La dottrina, onde scongiurare il rischio che vengano ricompresi in questa fattispecie delittuosa anche fatti di minima rilevanza offensiva, ha inteso attribuire al termine impiego un significato più restrittivo coincidente con il termine investire, ovvero impiegare al fine di un utile.
Anche tale fattispecie delittuosa è da considerarsi di un reato comune di mera condotta posto che il legislatore, sempre a mezzo l’utilizzo del pronome chi, ha inteso riferire la condotta a tutte le categorie di soggetti come possibili autori del reato la quale si realizza in virtù dell’acquisto, della ricezione dell’occultamento di beni culturali provenienti da delitto.
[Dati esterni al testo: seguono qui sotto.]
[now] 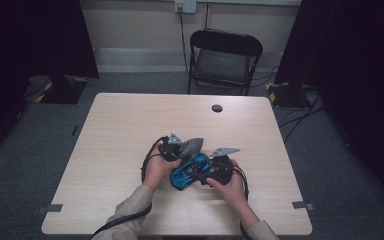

Il bene giuridico tutelato è da individuarsi nella genuinità del libero mercato da qualunque forma di inquinamento proveniente dall’utilizzo di beni culturali di provenienza illecita.
L’elemento soggettivo è rappresentato dal dolo generico in quanto la norma richiede la consapevolezza circa la provenienza delittuosa dei beni culturali e la coscienza e volontà di impiegare i medesimi in attività economiche e finanziarie.
Tale norma, complementare ai reati di ricettazione e riciclaggio di beni culturali, concepita sul medesimo presupposto delle due norme precedenti, costituito dalla provenienza delittuosa del bene culturale di cui l’agente è venuto a disporre, all’apparenza potrebbe suscitare dei dubbi in merito alla sua applicazione pratica atteso che non è di immediata percezione ipotizzare come l’impiego di un bene culturale proveniente da delitto possa escludere la sussistenza del reato di ricettazione o di riciclaggio di beni culturali.
Però, in termini strettamente giuridici, è sufficiente porre a confronto gli elementi costitutivi (oggettivo e soggettivo) del reato in esame con quelli del reato di ricettazione e riciclaggio di beni culturali per avvedersi che tale fattispecie delittuosa può trovare la sua pratica esistenza in quanto si pone in un rapporto di specialità alle due norme precedenti.